Iñaki Vicandi Garrido (Portugalete, Vizcaya, 1986) es un árbitro recién descendido de la Primera División, que desde principio de temporada lleva desempeñando su función en la categoría de plata del fútbol español. La puntuación de 8,60 en el conjunto de los informes y de las pruebas físicas no le fue suficiente para mantener la categoría la pasada campaña.

Este partido será el segundo que el trencilla vasco dirigirá al conjunto carbayón en lo que va de temporada, después de que ya lo hiciera el pasado 10 de diciembre en un ajustadísimo y pasado por agua Real Oviedo 1-0 C. A. Osasuna, por entonces séptimo y octavo clasificados respectivamente.

En aquel encuentro se lanzó un penal bien señalado pero a la postre desperdiciado por Rocha, que lo mandó fuera, y se saldó con tres tarjetas amarillas en los últimos minutos del choque: dos para Osasuna y una para el propio mediocentro extremeño.

Podríamos pensar que el partido del domingo y los objetivos que tienen en mente ambos equipos son muy distintos a los que Oviedo y Osasuna tenían en aquella fría tarde-noche de diciembre en el Carlos Tartiere, pero nos equivocaríamos.

La buena racha que atraviesan los maños –13 de los últimos 15 puntos- les han permitido subirse al tren por el ascenso mediante playoff, puestos de los que se encuentran a siete puntos, por ocho que le separan del descenso.

Las segundas vueltas son para morder y cada disputa será clave en la lucha por el objetivo. Vicandi Garrido deberá saber mantener a raya el énfasis de los locales por no despegarse de una “Tête de la course” que cada vez tienen más cerca, así como la casi siempre alta intensidad de Forlín, Ramón Folch y compañía. Y decimos “casi” porque el Real Oviedo viene de empatar en el Carlos Tartiere en un encuentro donde esa intensidad brilló por su ausencia.

Los números del colegiado de Portugalete en lo que va de temporada dejan claro que ha ido bajando su listón.
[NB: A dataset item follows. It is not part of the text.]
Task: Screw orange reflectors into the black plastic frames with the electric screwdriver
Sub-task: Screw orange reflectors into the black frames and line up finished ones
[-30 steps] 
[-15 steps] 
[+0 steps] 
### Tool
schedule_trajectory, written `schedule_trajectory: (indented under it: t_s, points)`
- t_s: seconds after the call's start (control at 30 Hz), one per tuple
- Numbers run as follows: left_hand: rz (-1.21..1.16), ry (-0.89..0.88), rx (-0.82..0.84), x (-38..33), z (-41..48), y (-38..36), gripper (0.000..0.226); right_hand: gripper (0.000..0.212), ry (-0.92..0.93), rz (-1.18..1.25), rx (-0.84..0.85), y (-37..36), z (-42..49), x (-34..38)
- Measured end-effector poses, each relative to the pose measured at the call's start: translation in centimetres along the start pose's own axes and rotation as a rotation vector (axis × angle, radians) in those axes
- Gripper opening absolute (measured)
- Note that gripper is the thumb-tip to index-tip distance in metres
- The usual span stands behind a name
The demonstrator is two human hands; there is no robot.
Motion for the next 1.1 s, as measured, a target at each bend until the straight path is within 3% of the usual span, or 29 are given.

Durante los siete primeros partidos de liga, este árbitro sacaba algo menos de cuatro tarjetas por partido, una media que ha ido subiendo tanto en sus últimos seis encuentros de la presente campaña, –cerca de una tarjeta y media más por choque- como a lo largo de lo que vamos de temporada, si lo comparamos con los números de la 16/17.

Además, ha expulsado a más futbolistas en los 13 partidos que ha dirigido esta temporada –cinco- que en los 19 que dirigió el pasado curso. Sin embargo, todavía le faltan tres penas máximas por señalar para igualar las ocho que dictaminó en su última temporada en Primera.

Sabemos de la exigencia de un encuentro de estas características entre dos históricos de la Primera División, pero sabemos también de la mano izquierda que tiene este colegiado a la hora de dirigir un encuentro de una altura similar a la de algunos de los que ya ha dirigido esta temporada, como pudieron ser Zaragoza-Granada, Granada-Huesca, Oviedo-Osasuna o Valladolid-Zaragoza.

Desde VAVEL, como no puede ser de otra forma, le deseamos toda la suerte del mundo, tanto en lo que resta de temporada como en su lucha por retornar a la máxima categoría del fútbol nacional.